● **WHAT IS BEING ASKED**
Only the lines from the top of the material through the line containing "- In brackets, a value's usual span" should be restated, each one exactly.

● **STORED DATA**
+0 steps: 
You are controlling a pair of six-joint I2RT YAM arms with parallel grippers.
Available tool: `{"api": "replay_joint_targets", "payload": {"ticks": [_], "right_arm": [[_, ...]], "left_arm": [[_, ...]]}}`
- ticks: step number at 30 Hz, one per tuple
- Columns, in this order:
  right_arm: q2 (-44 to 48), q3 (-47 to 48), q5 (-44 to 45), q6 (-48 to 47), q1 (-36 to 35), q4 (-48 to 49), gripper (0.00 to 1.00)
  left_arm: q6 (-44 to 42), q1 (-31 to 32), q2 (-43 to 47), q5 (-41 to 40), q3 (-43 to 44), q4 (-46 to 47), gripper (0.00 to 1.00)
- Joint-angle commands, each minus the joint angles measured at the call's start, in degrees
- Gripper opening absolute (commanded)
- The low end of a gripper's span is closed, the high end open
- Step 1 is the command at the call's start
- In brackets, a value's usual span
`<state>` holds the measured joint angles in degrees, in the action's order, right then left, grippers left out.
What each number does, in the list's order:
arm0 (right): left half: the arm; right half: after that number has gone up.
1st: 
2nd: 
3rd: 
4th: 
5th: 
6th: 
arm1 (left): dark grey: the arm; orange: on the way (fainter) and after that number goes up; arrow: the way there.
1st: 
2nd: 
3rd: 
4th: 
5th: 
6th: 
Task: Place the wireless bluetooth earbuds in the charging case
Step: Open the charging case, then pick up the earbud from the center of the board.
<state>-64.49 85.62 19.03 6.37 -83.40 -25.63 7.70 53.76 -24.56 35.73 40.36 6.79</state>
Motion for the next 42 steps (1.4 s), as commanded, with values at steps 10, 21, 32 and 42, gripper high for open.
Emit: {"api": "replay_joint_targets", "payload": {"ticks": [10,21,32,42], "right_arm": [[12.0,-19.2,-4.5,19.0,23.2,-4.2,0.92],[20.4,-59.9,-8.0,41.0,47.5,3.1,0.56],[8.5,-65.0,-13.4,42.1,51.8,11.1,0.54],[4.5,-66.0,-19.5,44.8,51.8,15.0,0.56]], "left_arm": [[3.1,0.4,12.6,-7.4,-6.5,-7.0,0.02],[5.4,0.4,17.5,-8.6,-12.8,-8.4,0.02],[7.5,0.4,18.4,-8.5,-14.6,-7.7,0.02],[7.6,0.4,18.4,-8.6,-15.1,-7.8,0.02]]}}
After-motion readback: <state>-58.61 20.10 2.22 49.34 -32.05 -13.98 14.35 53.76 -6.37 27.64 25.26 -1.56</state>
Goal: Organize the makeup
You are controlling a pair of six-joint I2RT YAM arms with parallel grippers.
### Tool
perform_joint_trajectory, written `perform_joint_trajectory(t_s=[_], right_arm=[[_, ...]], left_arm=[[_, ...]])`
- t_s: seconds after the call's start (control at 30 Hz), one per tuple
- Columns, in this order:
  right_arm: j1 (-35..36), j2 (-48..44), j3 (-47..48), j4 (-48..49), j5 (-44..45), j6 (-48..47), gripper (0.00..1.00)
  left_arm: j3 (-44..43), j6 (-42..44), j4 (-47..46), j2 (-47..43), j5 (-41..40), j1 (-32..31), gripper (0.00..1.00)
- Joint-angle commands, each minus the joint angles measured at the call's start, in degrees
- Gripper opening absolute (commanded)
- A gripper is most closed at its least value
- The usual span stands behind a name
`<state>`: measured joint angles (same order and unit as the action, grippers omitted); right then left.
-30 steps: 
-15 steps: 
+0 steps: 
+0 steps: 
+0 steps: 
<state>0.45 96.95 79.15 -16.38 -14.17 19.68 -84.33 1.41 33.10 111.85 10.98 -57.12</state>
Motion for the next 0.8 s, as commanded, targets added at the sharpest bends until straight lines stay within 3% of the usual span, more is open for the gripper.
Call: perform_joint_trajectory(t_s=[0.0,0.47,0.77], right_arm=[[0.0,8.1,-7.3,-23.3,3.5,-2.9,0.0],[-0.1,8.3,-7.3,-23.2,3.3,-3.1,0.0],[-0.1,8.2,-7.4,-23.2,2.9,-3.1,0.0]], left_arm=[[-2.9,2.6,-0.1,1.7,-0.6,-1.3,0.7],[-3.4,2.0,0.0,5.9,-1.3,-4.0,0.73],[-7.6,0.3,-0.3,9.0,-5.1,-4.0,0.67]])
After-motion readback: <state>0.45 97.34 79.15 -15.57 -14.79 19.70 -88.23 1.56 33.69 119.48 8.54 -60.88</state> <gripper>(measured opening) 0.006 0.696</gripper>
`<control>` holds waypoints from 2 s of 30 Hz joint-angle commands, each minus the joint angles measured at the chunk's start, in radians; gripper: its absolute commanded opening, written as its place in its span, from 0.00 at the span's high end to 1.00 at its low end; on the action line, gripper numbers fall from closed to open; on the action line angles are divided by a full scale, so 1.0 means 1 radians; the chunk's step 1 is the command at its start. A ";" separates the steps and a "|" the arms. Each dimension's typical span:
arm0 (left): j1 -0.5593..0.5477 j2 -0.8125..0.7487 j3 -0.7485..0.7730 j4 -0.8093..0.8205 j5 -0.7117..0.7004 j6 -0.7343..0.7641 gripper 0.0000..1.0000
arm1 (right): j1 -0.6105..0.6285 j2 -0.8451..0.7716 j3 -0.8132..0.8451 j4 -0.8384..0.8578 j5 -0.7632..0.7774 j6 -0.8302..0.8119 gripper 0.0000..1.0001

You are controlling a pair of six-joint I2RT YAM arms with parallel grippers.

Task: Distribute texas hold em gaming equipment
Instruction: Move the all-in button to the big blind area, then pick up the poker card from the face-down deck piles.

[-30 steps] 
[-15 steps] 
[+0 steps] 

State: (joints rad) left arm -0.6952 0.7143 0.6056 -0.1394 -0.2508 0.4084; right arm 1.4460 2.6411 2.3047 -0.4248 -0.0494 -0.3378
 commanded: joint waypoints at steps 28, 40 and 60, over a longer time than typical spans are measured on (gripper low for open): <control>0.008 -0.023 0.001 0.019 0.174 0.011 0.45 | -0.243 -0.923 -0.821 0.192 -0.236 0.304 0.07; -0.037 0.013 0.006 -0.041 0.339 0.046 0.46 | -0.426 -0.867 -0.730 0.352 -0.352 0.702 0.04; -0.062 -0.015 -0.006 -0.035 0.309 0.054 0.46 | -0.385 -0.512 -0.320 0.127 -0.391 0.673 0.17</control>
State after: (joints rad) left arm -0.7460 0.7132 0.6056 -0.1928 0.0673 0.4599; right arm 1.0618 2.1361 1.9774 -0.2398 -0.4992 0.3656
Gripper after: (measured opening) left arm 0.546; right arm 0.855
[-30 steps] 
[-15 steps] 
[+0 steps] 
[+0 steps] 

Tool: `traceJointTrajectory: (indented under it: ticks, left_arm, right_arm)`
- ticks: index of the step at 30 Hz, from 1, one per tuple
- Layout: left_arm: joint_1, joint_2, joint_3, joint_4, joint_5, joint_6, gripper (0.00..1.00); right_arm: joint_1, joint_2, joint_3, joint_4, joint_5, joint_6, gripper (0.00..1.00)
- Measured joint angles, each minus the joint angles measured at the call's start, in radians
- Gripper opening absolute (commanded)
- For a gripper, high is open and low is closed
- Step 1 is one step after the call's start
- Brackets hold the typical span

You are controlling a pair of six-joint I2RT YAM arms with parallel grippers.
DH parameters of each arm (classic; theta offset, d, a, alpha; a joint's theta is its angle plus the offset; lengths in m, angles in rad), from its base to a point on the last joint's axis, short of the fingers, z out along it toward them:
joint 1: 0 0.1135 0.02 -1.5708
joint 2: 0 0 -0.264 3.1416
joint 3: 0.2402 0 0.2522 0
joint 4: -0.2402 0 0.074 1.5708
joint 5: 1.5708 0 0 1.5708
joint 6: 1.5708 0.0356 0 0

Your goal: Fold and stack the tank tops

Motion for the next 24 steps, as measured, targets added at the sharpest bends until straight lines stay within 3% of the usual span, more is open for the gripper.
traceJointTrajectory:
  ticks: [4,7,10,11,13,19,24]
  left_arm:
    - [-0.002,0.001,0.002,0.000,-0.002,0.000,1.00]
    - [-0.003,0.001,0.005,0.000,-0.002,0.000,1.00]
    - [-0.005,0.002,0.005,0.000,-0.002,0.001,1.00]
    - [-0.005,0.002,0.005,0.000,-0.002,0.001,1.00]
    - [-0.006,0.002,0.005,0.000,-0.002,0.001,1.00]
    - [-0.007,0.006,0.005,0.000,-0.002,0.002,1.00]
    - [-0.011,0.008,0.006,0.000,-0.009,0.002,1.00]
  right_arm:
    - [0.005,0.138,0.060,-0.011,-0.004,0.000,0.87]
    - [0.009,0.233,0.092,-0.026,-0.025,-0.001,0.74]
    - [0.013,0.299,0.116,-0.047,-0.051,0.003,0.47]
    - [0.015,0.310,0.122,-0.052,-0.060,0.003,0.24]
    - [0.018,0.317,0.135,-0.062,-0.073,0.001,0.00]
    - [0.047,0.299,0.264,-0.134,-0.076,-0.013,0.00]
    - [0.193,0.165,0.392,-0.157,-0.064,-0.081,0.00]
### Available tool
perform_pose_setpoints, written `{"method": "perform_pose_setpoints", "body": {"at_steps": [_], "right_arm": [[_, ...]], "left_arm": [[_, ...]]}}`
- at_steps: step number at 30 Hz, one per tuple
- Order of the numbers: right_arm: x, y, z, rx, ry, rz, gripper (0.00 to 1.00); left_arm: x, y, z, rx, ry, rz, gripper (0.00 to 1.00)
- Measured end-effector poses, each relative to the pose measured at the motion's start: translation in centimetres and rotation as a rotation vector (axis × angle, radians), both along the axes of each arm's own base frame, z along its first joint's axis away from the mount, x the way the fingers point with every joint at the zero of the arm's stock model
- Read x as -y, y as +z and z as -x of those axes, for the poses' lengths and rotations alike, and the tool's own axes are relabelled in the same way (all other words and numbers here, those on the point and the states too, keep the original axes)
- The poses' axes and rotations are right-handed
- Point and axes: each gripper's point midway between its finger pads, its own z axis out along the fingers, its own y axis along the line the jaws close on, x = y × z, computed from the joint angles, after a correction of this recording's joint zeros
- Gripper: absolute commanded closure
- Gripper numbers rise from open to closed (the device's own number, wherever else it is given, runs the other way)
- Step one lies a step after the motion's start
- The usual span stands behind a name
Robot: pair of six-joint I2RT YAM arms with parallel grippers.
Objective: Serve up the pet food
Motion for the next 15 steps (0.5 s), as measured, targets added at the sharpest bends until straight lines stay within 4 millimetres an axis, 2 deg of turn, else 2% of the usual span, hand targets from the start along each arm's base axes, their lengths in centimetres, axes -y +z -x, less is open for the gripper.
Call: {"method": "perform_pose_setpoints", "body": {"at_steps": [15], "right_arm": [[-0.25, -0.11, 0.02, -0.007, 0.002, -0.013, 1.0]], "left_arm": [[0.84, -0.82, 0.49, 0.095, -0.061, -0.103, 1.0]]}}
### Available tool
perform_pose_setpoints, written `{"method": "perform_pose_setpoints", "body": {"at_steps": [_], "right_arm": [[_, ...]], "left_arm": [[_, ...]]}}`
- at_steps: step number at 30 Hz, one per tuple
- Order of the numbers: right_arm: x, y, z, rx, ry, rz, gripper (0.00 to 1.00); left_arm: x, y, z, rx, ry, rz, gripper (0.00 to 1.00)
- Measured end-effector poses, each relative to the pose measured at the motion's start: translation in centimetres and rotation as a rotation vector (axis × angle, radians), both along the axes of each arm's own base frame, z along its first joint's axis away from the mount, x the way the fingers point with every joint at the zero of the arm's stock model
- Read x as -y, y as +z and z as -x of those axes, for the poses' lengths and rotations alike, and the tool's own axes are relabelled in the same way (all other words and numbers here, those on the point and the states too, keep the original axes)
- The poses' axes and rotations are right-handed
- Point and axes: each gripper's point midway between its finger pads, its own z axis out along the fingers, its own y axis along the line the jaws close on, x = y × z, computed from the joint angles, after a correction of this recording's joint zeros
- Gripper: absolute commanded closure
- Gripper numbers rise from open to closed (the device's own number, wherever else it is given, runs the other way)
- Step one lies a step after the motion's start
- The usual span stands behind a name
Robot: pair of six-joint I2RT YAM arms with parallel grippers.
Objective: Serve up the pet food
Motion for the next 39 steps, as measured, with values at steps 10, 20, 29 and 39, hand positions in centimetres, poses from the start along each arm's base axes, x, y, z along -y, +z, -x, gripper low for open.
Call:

● **ANSWER SPACE**
+0 steps: 
You are controlling a pair of six-joint I2RT YAM arms with parallel grippers.
Available tool: `{"api": "replay_joint_targets", "payload": {"ticks": [_], "right_arm": [[_, ...]], "left_arm": [[_, ...]]}}`
- ticks: step number at 30 Hz, one per tuple
- Columns, in this order:
  right_arm: q2 (-44 to 48), q3 (-47 to 48), q5 (-44 to 45), q6 (-48 to 47), q1 (-36 to 35), q4 (-48 to 49), gripper (0.00 to 1.00)
  left_arm: q6 (-44 to 42), q1 (-31 to 32), q2 (-43 to 47), q5 (-41 to 40), q3 (-43 to 44), q4 (-46 to 47), gripper (0.00 to 1.00)
- Joint-angle commands, each minus the joint angles measured at the call's start, in degrees
- Gripper opening absolute (commanded)
- The low end of a gripper's span is closed, the high end open
- Step 1 is the command at the call's start
- In brackets, a value's usual span

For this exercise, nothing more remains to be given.